What is required -
Return each record exactly as it appears, so that nothing is dropped or altered.

Source records -
+-------+

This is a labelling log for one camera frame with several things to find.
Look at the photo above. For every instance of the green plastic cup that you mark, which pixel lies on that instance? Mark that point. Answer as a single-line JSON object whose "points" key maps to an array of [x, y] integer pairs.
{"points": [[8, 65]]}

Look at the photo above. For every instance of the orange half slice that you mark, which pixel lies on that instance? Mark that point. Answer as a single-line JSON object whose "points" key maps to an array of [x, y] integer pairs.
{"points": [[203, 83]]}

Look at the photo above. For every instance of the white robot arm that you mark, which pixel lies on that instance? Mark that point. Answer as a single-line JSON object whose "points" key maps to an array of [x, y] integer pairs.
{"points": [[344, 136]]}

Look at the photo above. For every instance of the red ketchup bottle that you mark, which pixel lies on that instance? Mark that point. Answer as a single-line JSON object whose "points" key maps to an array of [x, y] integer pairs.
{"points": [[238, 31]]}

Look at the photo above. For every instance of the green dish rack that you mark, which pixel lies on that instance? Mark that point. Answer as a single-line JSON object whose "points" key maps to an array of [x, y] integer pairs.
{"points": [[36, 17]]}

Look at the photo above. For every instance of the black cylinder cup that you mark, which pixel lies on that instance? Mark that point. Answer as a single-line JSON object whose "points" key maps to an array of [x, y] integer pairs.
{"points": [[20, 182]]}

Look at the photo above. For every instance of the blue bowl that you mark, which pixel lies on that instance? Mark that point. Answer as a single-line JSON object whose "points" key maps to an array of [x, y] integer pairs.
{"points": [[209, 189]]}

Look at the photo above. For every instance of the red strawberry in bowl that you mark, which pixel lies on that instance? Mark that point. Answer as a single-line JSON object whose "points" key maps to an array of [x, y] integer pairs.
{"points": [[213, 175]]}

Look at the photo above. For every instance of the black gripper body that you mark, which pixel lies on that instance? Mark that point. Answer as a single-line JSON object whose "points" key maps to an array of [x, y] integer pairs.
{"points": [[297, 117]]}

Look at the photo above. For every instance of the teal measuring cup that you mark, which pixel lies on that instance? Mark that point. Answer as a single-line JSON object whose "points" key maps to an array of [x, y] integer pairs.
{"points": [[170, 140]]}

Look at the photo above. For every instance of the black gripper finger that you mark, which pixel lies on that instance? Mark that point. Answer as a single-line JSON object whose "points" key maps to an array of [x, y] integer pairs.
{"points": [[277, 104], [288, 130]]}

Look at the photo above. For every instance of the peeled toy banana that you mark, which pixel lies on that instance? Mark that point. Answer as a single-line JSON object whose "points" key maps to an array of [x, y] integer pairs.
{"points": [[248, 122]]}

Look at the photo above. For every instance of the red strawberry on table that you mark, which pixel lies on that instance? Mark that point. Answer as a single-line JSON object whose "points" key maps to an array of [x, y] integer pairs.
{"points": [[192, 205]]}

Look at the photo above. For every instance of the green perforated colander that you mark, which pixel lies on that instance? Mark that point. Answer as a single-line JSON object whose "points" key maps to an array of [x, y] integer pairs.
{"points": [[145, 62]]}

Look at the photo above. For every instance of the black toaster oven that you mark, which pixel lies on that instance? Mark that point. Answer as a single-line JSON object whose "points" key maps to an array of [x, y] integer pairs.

+-------+

Task response -
This is a labelling log for one camera frame with several things to find.
Look at the photo above. For every instance of the green plastic cup that you mark, which pixel lies on that instance? Mark that point. Answer as a single-line JSON object whose "points" key maps to an array of [x, y] integer pairs.
{"points": [[8, 65]]}

Look at the photo above. For every instance of the orange half slice that you mark, which pixel lies on that instance? Mark that point. Answer as a single-line JSON object whose "points" key maps to an array of [x, y] integer pairs.
{"points": [[203, 83]]}

Look at the photo above. For every instance of the white robot arm that you mark, which pixel lies on that instance? Mark that point. Answer as a single-line JSON object whose "points" key maps to an array of [x, y] integer pairs.
{"points": [[344, 136]]}

Look at the photo above. For every instance of the red ketchup bottle that you mark, which pixel lies on that instance? Mark that point. Answer as a single-line JSON object whose "points" key maps to an array of [x, y] integer pairs.
{"points": [[238, 31]]}

Look at the photo above. For every instance of the green dish rack that you mark, which pixel lies on that instance? Mark that point. Answer as a single-line JSON object whose "points" key maps to an array of [x, y] integer pairs.
{"points": [[36, 17]]}

Look at the photo above. For every instance of the black cylinder cup that you mark, which pixel lies on that instance? Mark that point. Answer as a single-line JSON object whose "points" key maps to an array of [x, y] integer pairs.
{"points": [[20, 182]]}

Look at the photo above. For every instance of the blue bowl that you mark, which pixel lies on that instance? Mark that point. Answer as a single-line JSON object whose "points" key maps to an array of [x, y] integer pairs.
{"points": [[209, 189]]}

Look at the photo above. For every instance of the red strawberry in bowl that you mark, which pixel lies on that instance? Mark that point. Answer as a single-line JSON object whose "points" key maps to an array of [x, y] integer pairs.
{"points": [[213, 175]]}

Look at the photo above. For every instance of the black gripper body that you mark, which pixel lies on that instance? Mark that point. Answer as a single-line JSON object whose "points" key maps to an array of [x, y] integer pairs.
{"points": [[297, 117]]}

Look at the photo above. For every instance of the teal measuring cup that you mark, which pixel lies on that instance? Mark that point. Answer as a single-line JSON object whose "points" key maps to an array of [x, y] integer pairs.
{"points": [[170, 140]]}

Look at the photo above. For every instance of the black gripper finger that you mark, which pixel lies on that instance? Mark that point. Answer as a single-line JSON object whose "points" key maps to an array of [x, y] integer pairs.
{"points": [[277, 104], [288, 130]]}

Look at the photo above. For every instance of the peeled toy banana that you mark, which pixel lies on that instance? Mark that point. Answer as a single-line JSON object whose "points" key maps to an array of [x, y] integer pairs.
{"points": [[248, 122]]}

Look at the photo above. For every instance of the red strawberry on table that you mark, which pixel lies on that instance? Mark that point. Answer as a single-line JSON object whose "points" key maps to an array of [x, y] integer pairs.
{"points": [[192, 205]]}

Look at the photo above. For every instance of the green perforated colander that you mark, which pixel lies on that instance? Mark that point. Answer as a single-line JSON object whose "points" key maps to an array of [x, y] integer pairs.
{"points": [[145, 62]]}

Look at the photo above. For every instance of the black toaster oven that you mark, which pixel lies on that instance? Mark that point. Answer as a single-line JSON object whose "points" key maps to an array of [x, y] integer pairs.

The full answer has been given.